The scenario is part of highlights from an assessment into tourism demand in Papua New Guinea, which IFC launched in conjunction with the results of the 2017 International Visitor Survey (IVS).
The findings show that last year PNG had 86,403 air visitors, who spent around $205 million dollars. Sixty percent of those visitors traveled to the provinces in 2017. Currently, business travelers make up the highest proportion of people arriving by air in Papua New Guinea, but the research shows holiday tourists are the biggest spenders, outlaying $2,859 per trip.
“With holiday makers to Papua New Guinea making up only about a quarter of all visitors, it’s clear the country is lagging behind its regional competitors, Fiji and Vanuatu, where tourists account for 75 percent of all visitors,” said John Vivian, IFC Resident Representative to Papua New Guinea. “Greater investment can help Papua New Guinea boost holiday arrivals and close that gap, increasing revenue, diversifying the economy, and spreading the benefits to rural areas where tourists like to travel.”
The highlights of the demand assessment show how Papua New Guinea could better target tourists from high value niche-markets, including cultural tourism, soft adventure, birdwatching, diving and historical tourism.
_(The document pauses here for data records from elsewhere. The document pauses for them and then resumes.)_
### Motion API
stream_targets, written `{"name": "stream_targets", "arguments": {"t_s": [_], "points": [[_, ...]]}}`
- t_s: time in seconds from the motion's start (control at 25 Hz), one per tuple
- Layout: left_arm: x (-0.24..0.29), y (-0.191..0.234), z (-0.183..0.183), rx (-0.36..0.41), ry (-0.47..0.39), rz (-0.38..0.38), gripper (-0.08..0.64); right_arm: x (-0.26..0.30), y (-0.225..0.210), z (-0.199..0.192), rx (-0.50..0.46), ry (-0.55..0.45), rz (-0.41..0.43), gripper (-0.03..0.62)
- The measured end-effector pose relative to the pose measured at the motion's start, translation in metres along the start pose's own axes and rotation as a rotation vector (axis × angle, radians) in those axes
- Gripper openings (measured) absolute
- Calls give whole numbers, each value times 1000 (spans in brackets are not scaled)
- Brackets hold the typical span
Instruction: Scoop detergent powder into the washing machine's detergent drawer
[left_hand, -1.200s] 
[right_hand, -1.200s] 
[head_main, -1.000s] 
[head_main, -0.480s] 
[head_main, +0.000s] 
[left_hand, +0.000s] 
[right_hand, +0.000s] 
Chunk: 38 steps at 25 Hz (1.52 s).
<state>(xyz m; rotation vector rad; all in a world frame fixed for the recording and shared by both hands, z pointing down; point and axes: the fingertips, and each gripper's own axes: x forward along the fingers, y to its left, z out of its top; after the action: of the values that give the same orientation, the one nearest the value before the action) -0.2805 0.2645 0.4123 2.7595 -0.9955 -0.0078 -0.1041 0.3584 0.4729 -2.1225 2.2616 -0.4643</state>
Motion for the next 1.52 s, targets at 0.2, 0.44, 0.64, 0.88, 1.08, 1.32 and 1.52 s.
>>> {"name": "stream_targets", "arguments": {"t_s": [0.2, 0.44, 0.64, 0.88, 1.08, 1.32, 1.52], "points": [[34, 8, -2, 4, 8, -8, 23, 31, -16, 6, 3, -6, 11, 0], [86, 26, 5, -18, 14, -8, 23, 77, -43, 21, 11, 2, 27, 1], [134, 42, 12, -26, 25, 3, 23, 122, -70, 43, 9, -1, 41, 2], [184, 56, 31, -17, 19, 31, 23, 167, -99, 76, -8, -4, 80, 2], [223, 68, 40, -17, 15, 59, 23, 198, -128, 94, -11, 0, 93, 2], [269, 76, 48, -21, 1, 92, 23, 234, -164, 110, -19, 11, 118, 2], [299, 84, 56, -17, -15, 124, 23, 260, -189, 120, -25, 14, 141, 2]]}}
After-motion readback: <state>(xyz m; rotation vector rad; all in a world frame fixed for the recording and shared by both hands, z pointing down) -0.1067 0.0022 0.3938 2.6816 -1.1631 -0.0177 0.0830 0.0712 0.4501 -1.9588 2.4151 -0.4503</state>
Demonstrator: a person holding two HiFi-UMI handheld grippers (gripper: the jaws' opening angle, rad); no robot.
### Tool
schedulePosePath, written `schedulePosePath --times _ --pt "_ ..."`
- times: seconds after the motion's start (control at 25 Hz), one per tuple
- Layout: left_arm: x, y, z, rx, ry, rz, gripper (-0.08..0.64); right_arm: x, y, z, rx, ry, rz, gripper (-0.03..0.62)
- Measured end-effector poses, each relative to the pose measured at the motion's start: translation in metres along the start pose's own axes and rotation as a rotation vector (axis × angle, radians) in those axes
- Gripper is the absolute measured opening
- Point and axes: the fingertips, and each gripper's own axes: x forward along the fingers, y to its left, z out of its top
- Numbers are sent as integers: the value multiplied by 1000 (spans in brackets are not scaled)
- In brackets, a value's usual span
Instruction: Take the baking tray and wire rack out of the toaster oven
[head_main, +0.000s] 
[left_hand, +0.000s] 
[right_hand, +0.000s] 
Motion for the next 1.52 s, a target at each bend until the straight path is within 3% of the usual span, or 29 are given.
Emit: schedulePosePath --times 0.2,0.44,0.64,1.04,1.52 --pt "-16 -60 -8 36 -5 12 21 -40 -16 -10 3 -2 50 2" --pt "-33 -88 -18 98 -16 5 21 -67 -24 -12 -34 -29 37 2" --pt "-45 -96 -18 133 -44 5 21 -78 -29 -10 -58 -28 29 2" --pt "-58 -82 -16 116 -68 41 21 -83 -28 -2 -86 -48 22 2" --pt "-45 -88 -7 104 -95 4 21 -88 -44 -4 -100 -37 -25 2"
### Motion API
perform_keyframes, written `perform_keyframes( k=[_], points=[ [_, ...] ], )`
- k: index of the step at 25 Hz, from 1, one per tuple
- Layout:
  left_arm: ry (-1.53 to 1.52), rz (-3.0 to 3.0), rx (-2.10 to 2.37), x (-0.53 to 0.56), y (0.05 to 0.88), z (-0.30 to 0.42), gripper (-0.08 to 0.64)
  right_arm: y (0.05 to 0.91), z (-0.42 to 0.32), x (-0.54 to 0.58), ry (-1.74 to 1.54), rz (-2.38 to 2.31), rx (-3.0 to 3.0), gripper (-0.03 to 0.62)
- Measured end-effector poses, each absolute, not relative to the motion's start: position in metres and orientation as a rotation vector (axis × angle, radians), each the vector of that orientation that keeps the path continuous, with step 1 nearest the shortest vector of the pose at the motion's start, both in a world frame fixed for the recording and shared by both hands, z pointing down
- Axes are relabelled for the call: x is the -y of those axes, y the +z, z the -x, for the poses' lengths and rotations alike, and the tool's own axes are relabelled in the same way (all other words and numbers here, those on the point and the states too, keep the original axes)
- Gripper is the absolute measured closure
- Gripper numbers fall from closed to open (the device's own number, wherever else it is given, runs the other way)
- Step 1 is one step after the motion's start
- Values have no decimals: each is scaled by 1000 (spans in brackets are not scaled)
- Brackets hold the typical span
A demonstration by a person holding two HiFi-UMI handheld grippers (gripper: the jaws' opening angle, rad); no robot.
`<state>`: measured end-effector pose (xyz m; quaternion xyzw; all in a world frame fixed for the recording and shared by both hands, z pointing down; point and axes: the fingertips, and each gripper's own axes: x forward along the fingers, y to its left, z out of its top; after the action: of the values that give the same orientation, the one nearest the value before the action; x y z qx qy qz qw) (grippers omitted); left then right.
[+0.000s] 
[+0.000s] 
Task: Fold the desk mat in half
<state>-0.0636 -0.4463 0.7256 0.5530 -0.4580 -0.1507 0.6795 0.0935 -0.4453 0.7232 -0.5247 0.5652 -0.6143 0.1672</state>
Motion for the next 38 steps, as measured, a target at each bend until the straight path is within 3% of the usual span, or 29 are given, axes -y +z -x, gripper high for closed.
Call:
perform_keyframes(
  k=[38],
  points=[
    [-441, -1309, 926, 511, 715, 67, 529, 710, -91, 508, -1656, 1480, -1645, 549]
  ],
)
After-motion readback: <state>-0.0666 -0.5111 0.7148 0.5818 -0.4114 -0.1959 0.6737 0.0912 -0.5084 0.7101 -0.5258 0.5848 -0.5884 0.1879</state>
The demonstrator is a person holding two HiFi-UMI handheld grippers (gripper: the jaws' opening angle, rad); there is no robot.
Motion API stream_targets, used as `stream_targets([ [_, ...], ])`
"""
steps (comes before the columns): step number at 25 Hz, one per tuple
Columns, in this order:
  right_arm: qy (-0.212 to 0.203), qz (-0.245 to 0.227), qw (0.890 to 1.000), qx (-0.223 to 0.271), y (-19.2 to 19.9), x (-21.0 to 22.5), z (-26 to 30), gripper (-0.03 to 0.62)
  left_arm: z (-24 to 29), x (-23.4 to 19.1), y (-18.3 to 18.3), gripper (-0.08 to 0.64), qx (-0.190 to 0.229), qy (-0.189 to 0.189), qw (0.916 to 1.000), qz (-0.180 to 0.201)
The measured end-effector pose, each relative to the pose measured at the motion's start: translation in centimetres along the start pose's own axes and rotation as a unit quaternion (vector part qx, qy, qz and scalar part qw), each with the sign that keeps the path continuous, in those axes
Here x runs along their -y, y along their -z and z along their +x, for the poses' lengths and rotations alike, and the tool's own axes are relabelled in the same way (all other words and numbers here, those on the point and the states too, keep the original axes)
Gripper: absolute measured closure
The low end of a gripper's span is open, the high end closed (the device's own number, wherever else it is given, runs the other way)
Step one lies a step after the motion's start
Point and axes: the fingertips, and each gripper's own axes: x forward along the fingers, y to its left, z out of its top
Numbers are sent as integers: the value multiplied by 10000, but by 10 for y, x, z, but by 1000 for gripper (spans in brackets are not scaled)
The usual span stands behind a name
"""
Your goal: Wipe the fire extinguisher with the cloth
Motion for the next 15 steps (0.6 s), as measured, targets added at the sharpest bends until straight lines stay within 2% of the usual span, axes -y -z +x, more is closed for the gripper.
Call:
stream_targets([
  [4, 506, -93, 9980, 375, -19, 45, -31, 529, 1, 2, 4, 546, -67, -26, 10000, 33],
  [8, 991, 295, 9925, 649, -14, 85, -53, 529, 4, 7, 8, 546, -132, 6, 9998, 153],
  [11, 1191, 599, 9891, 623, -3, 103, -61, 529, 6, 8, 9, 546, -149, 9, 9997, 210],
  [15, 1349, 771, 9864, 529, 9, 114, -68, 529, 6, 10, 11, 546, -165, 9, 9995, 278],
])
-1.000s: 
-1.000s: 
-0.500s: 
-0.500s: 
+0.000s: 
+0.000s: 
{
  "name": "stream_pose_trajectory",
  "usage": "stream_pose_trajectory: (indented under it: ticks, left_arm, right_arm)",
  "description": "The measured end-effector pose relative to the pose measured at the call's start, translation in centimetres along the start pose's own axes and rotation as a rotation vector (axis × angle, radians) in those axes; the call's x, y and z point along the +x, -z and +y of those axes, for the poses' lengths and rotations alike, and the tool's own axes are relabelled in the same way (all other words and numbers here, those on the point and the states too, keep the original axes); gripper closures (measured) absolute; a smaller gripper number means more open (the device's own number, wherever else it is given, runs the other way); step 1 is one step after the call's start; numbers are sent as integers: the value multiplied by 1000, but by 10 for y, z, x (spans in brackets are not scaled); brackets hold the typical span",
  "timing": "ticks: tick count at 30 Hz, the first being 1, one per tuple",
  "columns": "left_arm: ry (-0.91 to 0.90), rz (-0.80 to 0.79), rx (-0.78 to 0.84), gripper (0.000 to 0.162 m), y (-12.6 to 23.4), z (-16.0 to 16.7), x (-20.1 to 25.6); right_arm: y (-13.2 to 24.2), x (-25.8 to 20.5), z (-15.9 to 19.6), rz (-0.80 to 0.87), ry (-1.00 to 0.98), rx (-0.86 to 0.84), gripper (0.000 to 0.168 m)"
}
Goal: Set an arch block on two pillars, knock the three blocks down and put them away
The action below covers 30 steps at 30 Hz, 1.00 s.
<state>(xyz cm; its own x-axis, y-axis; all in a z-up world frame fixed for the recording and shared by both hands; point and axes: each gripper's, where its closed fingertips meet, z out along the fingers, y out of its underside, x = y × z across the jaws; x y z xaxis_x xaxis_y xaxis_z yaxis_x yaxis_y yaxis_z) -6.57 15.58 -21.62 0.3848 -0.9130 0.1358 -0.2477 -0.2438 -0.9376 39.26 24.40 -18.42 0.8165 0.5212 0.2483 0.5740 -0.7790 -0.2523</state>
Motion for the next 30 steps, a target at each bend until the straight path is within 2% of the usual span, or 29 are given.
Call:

Collectively, these markets are worth over $970 billion dollars globally of which Papua New Guinea’s share is about $93.5 million.
“Both government and the private sector will need to make long-term investments in infrastructure, capacity building, product development and marketing to realize this change,” said Jerry Agus, CEO of Tourism Promotion Authority. “If we do this, Papua New Guinea has the potential to become a world-class destination over the next ten years.”
IFC’s tourism project in Papua New Guinea, supported by Australia and New Zealand under the Papua New Guinea Partnership, is focused on supporting the development of tourism business, improving tourism-related conditions, and helping attract investment in the tourism sector.